First Sunday of Lent
At this, Jesus said to him,
“Get away, Satan!
It is written:
The Lord, your God, shall you worship
and him alone shall you serve.”
Then the devil left him and, behold,
angels came and ministered to him. – Matthew 4:10-11
As my children have gotten older, there are more and more instances where I feel powerless to shield them from life‘s unfairness and inevitable pain: a teacher who doesn’t understand them, a former friend treating them unkindly or disappointment when a beloved extracurricular no longer feels life-giving. I can offer words of encouragement and support, but I cannot fight their battles for them, or shield them from discomfort.

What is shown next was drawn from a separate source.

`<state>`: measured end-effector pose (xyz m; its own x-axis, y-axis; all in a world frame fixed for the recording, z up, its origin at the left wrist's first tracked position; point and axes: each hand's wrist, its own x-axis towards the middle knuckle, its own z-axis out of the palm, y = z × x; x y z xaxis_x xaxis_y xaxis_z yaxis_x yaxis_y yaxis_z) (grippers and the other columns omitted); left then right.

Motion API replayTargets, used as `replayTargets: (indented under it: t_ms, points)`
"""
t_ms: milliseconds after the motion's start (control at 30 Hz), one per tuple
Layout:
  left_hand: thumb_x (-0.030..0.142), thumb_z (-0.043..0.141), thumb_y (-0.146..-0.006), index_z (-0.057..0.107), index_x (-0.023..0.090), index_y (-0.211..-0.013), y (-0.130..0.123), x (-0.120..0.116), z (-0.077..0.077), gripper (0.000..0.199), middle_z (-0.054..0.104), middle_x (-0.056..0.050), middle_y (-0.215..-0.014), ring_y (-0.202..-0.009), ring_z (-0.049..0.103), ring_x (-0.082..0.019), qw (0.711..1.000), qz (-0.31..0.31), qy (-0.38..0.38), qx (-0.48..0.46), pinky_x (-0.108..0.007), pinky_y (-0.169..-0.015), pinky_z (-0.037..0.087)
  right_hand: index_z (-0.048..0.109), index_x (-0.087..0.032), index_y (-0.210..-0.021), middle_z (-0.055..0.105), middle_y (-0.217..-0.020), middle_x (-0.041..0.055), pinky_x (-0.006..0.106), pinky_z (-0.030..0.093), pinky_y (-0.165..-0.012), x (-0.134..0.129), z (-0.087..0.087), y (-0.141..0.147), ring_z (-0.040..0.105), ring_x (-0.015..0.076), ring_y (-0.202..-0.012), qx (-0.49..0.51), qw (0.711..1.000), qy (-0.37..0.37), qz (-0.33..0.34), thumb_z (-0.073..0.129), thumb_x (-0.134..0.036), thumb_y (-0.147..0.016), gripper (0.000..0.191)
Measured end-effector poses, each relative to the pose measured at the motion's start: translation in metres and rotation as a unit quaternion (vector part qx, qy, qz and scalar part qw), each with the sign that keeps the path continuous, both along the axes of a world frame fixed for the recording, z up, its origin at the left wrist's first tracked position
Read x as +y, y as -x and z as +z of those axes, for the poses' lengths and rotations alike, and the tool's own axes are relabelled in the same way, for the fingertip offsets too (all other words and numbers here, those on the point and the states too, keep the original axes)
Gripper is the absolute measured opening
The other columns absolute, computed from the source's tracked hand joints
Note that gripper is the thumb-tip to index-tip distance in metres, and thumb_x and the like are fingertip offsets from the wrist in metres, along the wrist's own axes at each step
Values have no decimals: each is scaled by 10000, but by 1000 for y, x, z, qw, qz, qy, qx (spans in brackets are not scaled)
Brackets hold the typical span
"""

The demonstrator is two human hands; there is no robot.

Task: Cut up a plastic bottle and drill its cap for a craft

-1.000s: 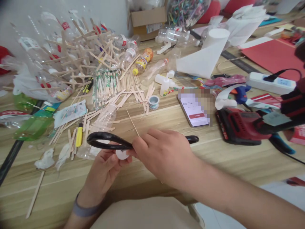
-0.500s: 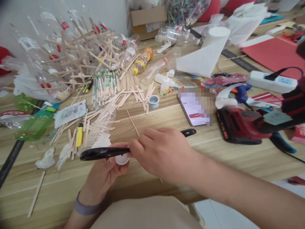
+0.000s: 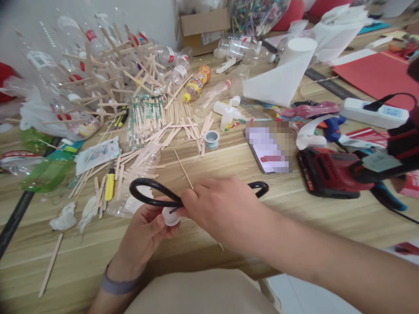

The continuum of grace as a response to our sinfulness plays out in today’s readings. God cares for Adam and Eve in the aftermath of their expulsion from the garden of Eden. I resist the urge to assume the sins of Eve and resign myself to the inevitability of failure. By my own shortcomings, have I doomed my children to repeat the same patterns of self-doubt? Today’s scriptures reveal God’s faithfulness and mercy to each one of us when we inevitably fall short on our journey with him. I am imperfect, but even in the face of my imperfections God has not abandoned me, just as he has not abandoned Adam and Eve after their expulsion from the Garden of Eden.
In today’s Gospel, Jesus sits under the attacks of the false spirit: tempting him to power, greatness, and self-preservation. As Jesus resists, Satan grows bolder and more insistent. I imagine myself sitting with Jesus receiving the attacks of the false spirit. The words Satan hurls are attacks on the people I love most, while challenging my own ability and shortcomings.
Who are you to fight against these demons?
You make so many mistakes, you fall into the same cycles as self-doubt. Who are you to help them overcome it?
Together, Jesus and I accept all my fears and reject the demons that drag me down as well. Jesus does not just reject the temptation that Satan throws at Him; He also encourages me and gives me the strength to do the same. I am tempted not by greatness, but by security. Rather than riches, I long for peace in my own heart and in the world around me.
I allow myself to relish the image of Jesus sitting alongside me, weathering the attacks, and storms that life places in my path. The pain and sadness do not disappear, but I rest in the confidence that I do not face them alone. I pray that my children also sense and feel that I am with them, even when I cannot solve or fix their problems for them.